Taking Stock of the Chicago River

The Chicago River has been in the news quite a bit these last few months, and for a waterway long treated as a transportation corridor and sewage receptacle, its future is looking brighter — even as city officials, water quality experts, wastewater treatment engineers, and environmental activists admit there’s a long, long way to go. Today on public radio WBEZ’s local affairs radio show, Eight Forty-Eight, the Chicago River was a main topic of conversation between host Alison Cuddy and Henry Henderson of the Natural Resources Defense Council. Henderson was the first head of Chicago’s Department of Environment, an agency that ironically may come under the chopping block in Mayor Rahm Emanuel’s recent plans to address major budget shortfalls. (A prospect which illustrates that even as progress can be make on one environmental front, two steps back can occur on another.)

The good news: after a major turnabout in the summer by the MWRD, which now plans (finally) to eventually add a final disinfection stage to its wastewater treatment process before releasing treated water back into the river, the mayor’s office announced on 19 Sept 2011 that it will seek to “make the Chicago River the city’s next environmental frontier” by funding major restoration efforts in the river’s riparian corridors and by building four boathouses along the river to increase boating access and activity along the waterway. While the latter effort will not directly improve the quality of the river’s water, any increase in recreational use of the waterways adds to the perception of their economic and cultural value, and inspires us to see the rivers as living ecosystems rather than just channelized barge pathways or open sewers.

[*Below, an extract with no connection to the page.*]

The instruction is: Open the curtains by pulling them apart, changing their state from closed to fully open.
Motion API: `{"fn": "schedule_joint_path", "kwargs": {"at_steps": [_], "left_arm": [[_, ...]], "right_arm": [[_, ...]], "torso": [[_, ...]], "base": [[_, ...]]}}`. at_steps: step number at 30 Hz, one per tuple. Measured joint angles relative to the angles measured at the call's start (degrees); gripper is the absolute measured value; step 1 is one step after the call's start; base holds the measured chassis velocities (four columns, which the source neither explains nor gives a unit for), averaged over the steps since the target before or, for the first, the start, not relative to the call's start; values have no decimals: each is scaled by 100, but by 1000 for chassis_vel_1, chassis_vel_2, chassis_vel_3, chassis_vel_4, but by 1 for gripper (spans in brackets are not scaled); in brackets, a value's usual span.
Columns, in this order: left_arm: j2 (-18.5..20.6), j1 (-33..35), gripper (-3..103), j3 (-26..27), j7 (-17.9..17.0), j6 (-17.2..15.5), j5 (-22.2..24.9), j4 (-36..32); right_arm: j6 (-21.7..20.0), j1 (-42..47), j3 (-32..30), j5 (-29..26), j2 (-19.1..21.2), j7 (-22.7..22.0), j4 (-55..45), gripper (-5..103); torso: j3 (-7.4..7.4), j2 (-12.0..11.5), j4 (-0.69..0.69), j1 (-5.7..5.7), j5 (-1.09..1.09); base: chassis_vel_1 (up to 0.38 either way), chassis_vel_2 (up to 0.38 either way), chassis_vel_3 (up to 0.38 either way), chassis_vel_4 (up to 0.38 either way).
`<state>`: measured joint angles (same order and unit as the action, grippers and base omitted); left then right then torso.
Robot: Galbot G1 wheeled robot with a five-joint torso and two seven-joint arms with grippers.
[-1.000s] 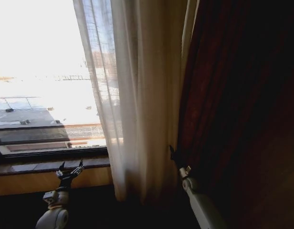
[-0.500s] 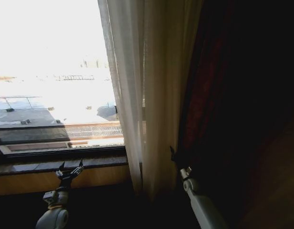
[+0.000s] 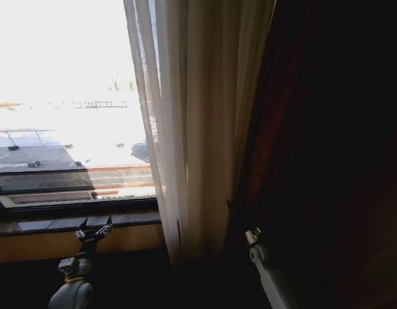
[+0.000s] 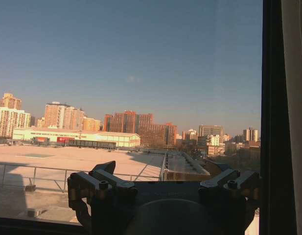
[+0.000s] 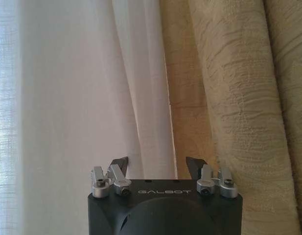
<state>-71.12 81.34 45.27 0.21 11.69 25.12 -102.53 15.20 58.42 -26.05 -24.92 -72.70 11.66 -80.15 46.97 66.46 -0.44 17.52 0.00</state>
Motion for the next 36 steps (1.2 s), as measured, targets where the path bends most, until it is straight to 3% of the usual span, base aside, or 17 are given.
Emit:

Also see this article by the Chicago Tribune’s environmental reporter Michael Hawthorne for more details on the various plans for the river and the proposed locations for the boathouses — one of which is planned for a new park located near the mouth of Bubbly Creek, one of the historically most polluted sections of the river.

Such developments are well-timed for my SUST 220 Water class this semester at Roosevelt, since we’re planning a canoe trip on the North Branch of the Chicago River from Goose Island to Wolf Point on October 8th with Friends of the Chicago River. Expect a report on that urban nature adventure!